Task statement: Given the entries that follow, write out exactly the lines starting at the one containing "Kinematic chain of" and ending at the one containing "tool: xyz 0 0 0", both ends included, and only those.
··· Source records
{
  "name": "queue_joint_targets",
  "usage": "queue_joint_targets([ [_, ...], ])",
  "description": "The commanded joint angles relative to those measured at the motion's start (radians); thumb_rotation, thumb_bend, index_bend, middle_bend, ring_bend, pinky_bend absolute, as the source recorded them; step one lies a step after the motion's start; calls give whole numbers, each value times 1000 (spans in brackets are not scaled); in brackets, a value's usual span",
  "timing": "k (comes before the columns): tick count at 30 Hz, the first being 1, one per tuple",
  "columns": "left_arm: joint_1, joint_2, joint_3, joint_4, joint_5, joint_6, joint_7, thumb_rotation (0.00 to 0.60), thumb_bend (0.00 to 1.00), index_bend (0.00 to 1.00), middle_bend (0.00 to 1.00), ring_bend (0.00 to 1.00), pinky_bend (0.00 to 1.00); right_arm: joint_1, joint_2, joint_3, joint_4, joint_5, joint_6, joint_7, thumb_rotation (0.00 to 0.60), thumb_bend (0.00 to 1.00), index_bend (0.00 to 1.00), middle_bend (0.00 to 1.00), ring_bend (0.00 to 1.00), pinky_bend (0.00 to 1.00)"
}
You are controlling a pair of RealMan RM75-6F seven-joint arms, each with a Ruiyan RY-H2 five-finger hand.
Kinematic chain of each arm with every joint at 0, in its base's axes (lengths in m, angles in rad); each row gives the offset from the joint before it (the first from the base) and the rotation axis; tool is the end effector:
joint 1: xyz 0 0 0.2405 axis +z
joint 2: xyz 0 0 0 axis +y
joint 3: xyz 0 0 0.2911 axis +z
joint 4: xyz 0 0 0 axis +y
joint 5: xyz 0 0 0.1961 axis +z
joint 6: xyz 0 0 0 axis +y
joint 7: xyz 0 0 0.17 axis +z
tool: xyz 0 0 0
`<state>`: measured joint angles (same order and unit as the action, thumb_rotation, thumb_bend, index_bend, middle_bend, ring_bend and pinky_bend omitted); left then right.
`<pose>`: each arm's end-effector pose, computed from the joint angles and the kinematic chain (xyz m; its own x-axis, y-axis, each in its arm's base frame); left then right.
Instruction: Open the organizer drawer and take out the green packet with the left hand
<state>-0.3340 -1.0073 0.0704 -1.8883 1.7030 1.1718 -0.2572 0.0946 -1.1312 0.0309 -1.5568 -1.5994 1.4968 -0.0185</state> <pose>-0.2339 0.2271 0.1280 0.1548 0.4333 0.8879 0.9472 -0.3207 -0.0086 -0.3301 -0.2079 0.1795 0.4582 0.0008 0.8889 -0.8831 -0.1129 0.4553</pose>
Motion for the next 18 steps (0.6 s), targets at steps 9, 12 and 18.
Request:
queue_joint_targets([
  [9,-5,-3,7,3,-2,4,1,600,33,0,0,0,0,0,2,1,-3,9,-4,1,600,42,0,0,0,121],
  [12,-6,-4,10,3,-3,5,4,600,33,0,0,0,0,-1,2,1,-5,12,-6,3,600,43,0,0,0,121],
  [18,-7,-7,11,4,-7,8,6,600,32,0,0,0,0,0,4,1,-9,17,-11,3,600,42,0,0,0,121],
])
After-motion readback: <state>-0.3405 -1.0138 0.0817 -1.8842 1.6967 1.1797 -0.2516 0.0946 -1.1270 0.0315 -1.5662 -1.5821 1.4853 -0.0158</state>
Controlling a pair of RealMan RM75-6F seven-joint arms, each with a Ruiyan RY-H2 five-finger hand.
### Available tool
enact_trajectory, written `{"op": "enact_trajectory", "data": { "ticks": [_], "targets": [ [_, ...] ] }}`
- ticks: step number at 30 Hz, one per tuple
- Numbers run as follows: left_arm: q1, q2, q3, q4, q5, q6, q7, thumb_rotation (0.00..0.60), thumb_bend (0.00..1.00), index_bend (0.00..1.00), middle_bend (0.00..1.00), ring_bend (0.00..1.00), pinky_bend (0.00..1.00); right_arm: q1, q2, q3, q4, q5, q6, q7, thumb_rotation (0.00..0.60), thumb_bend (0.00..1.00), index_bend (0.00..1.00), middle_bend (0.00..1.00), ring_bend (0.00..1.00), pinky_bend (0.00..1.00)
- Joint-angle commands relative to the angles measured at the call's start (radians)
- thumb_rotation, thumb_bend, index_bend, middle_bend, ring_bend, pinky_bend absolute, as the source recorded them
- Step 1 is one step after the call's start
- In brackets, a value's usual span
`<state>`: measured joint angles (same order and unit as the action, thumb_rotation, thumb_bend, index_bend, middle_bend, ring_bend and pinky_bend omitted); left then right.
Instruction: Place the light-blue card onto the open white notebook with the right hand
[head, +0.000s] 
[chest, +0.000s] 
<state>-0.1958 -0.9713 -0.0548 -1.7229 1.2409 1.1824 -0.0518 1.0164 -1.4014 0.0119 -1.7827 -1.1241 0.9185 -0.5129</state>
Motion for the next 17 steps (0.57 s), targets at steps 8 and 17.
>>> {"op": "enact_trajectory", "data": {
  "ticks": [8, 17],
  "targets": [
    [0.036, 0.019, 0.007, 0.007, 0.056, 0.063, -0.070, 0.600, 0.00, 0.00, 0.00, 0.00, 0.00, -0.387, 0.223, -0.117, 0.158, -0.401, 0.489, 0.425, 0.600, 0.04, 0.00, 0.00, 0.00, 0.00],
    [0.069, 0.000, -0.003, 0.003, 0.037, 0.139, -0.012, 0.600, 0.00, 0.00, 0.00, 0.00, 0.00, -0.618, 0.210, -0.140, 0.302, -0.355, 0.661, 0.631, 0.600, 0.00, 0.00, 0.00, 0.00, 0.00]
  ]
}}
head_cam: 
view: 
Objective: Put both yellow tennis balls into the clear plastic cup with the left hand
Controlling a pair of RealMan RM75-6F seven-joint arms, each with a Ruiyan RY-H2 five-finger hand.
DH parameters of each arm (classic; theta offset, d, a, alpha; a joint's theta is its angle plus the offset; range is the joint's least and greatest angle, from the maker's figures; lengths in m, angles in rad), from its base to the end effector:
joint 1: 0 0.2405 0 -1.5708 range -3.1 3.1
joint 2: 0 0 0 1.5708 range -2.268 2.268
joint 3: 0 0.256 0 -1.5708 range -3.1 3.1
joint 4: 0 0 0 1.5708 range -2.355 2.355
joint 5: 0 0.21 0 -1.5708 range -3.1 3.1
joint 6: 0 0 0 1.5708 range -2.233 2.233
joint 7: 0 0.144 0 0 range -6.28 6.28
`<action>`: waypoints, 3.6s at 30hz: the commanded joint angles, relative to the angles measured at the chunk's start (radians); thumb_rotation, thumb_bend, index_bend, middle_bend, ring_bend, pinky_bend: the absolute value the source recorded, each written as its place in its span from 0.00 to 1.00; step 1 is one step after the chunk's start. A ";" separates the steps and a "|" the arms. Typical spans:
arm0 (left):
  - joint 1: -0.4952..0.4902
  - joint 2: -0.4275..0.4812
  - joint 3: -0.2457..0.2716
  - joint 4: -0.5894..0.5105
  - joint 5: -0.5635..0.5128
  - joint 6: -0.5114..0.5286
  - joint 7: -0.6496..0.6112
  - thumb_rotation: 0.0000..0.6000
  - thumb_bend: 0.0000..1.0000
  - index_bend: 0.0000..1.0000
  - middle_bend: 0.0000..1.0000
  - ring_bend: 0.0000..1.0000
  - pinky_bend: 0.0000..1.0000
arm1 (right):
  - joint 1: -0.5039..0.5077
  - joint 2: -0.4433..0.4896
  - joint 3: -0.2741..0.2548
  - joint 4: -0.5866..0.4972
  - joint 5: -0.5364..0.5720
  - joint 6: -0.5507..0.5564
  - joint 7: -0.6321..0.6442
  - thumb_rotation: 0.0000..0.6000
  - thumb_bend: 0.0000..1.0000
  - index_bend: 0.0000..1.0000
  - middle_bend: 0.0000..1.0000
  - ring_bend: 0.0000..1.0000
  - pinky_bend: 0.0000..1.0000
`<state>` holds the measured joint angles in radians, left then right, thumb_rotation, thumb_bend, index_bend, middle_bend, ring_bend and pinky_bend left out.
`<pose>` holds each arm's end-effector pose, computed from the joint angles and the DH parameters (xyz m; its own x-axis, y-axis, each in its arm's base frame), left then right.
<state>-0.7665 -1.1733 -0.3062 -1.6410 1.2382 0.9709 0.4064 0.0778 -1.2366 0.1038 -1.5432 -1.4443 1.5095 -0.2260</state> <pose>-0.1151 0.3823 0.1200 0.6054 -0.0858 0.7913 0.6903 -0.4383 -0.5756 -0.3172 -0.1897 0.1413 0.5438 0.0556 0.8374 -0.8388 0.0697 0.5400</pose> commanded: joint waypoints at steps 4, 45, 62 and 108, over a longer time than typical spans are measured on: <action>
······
Exercise solution:
Kinematic chain of each arm with every joint at 0, in its base's axes (lengths in m, angles in rad); each row gives the offset from the joint before it (the first from the base) and the rotation axis; tool is the end effector:
joint 1: xyz 0 0 0.2405 axis +z
joint 2: xyz 0 0 0 axis +y
joint 3: xyz 0 0 0.2911 axis +z
joint 4: xyz 0 0 0 axis +y
joint 5: xyz 0 0 0.1961 axis +z
joint 6: xyz 0 0 0 axis +y
joint 7: xyz 0 0 0.17 axis +z
tool: xyz 0 0 0

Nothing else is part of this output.